(DEPRECATED) Apache Flink User Mailing List archive.

Flink + Hive + Compaction + Parquet?

Classic

List

Threaded

4 messages Options

Theo

Flink + Hive + Compaction + Parquet?

Hi there,

Currently, I have a Flink 1.11 job which writes parquet files via the StreamingFileSink to HDFS (simply using DataStream API). I commit like every 3 minutes and thus have many small files in HDFS. Downstream, the generated table is consumed from Spark Jobs and Impala queries. HDFS doesn't like to have too many small files and writing to parquet fast but also desiring large files is a rather common problem and solutions were suggested like recently in the mailing list [1] or in flink forward talks [2]. Cloudera also posted two possible scenarios in their blog posts [3], [4]. Mostly, it comes down to asynchronously compact the many small files into larger ones, at best non blocking and in an occasionally running batch job.

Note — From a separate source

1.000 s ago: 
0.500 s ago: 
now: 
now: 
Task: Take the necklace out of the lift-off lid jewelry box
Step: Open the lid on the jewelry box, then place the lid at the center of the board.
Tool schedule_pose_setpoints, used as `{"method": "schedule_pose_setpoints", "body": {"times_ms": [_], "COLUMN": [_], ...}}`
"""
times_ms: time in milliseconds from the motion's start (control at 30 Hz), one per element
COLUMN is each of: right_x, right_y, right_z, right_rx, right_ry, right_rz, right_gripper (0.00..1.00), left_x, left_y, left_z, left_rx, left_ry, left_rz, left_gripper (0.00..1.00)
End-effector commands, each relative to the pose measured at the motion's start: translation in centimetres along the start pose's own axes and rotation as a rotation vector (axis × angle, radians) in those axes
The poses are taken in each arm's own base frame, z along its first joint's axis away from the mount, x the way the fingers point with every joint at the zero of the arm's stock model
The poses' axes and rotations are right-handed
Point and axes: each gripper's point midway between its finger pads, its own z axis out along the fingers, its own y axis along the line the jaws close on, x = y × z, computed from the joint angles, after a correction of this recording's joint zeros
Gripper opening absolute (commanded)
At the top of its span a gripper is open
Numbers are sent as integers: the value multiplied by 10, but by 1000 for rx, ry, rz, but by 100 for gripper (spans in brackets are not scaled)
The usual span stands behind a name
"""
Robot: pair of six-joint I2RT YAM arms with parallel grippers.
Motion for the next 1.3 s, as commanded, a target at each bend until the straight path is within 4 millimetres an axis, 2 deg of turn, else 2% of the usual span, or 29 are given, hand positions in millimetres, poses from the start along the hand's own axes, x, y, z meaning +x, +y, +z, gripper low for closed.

I am now about to implement something like suggested in the cloudera blog [4] but from parquet to parquet. For me, it seems to be not straight forward but rather involved, especially as my data is partitioned in eventtime and I need the compaction to be non blocking (my users query impala and expect near real time performance in each query). When starting the work on that, I noticed that Hive already has a compaction mechanism included and the Flink community works a lot in terms of integrating with hive in the latest releases. Some of my questions are not directly related to Flink, but I guess many of you have also experience with hive and writing from Flink to Hive is rather common nowadays.

I read online that Spark should integrate nicely with Hive tables, i.e. instead of querying HDFS files, querying a hive table has the same performance [5]. We also all know that Impala integrates nicely with Hive so that overall, I can expect writing to Hive internal tables instead of HDFS parquet doesn't have any disadvantages for me.

My questions:

1. Can I use Flink to "streaming write" to Hive?

2. For compaction, I need "transactional tables" and according to the hive docs, transactional tables must be fully managed by hive (i.e., they are not external). Does Flink support writing to those out of the box? (I only have Hive 2 available)

3. Does Flink use the "Hive Streaming Data Ingest" APIs?

4. Do you see any downsides in writing to hive compared to writing to parquet directly? (Especially in my usecase only having impala and spark consumers)

5. Not Flink related: Have you ever experienced performance issues when using hive transactional tables over writing parquet directly? I guess there must be a reason why "transactional" is off by default in Hive? I won't use any features except for compaction, i.e. there are only streaming inserts, no updates, no deletes. (Delete only after given retention and always delete entire partitions)

Best regards

Theo

[1] http://apache-flink-user-mailing-list-archive.2336050.n4.nabble.com/Streaming-data-to-parquet-td38029.html

[2] https://www.youtube.com/watch?v=eOQ2073iWt4

[3] https://blog.cloudera.com/how-to-ingest-and-query-fast-data-with-impala-without-kudu/

[4] https://blog.cloudera.com/transparent-hierarchical-storage-management-with-apache-kudu-and-impala/

[5] https://stackoverflow.com/questions/51190646/spark-dataset-on-hive-vs-parquet-file

Dawid Wysakowicz-2

Re: Flink + Hive + Compaction + Parquet?

Hi,

I know Jingsong worked on Flink/Hive filesystem integration in the Table/SQL API. Maybe he can shed some light on your questions.

Best,

Dawid

On 02/03/2021 21:03, Theo Diefenthal wrote:

Hi there,

Currently, I have a Flink 1.11 job which writes parquet files via the StreamingFileSink to HDFS (simply using DataStream API). I commit like every 3 minutes and thus have many small files in HDFS. Downstream, the generated table is consumed from Spark Jobs and Impala queries. HDFS doesn't like to have too many small files and writing to parquet fast but also desiring large files is a rather common problem and solutions were suggested like recently in the mailing list [1] or in flink forward talks [2]. Cloudera also posted two possible scenarios in their blog posts [3], [4]. Mostly, it comes down to asynchronously compact the many small files into larger ones, at best non blocking and in an occasionally running batch job.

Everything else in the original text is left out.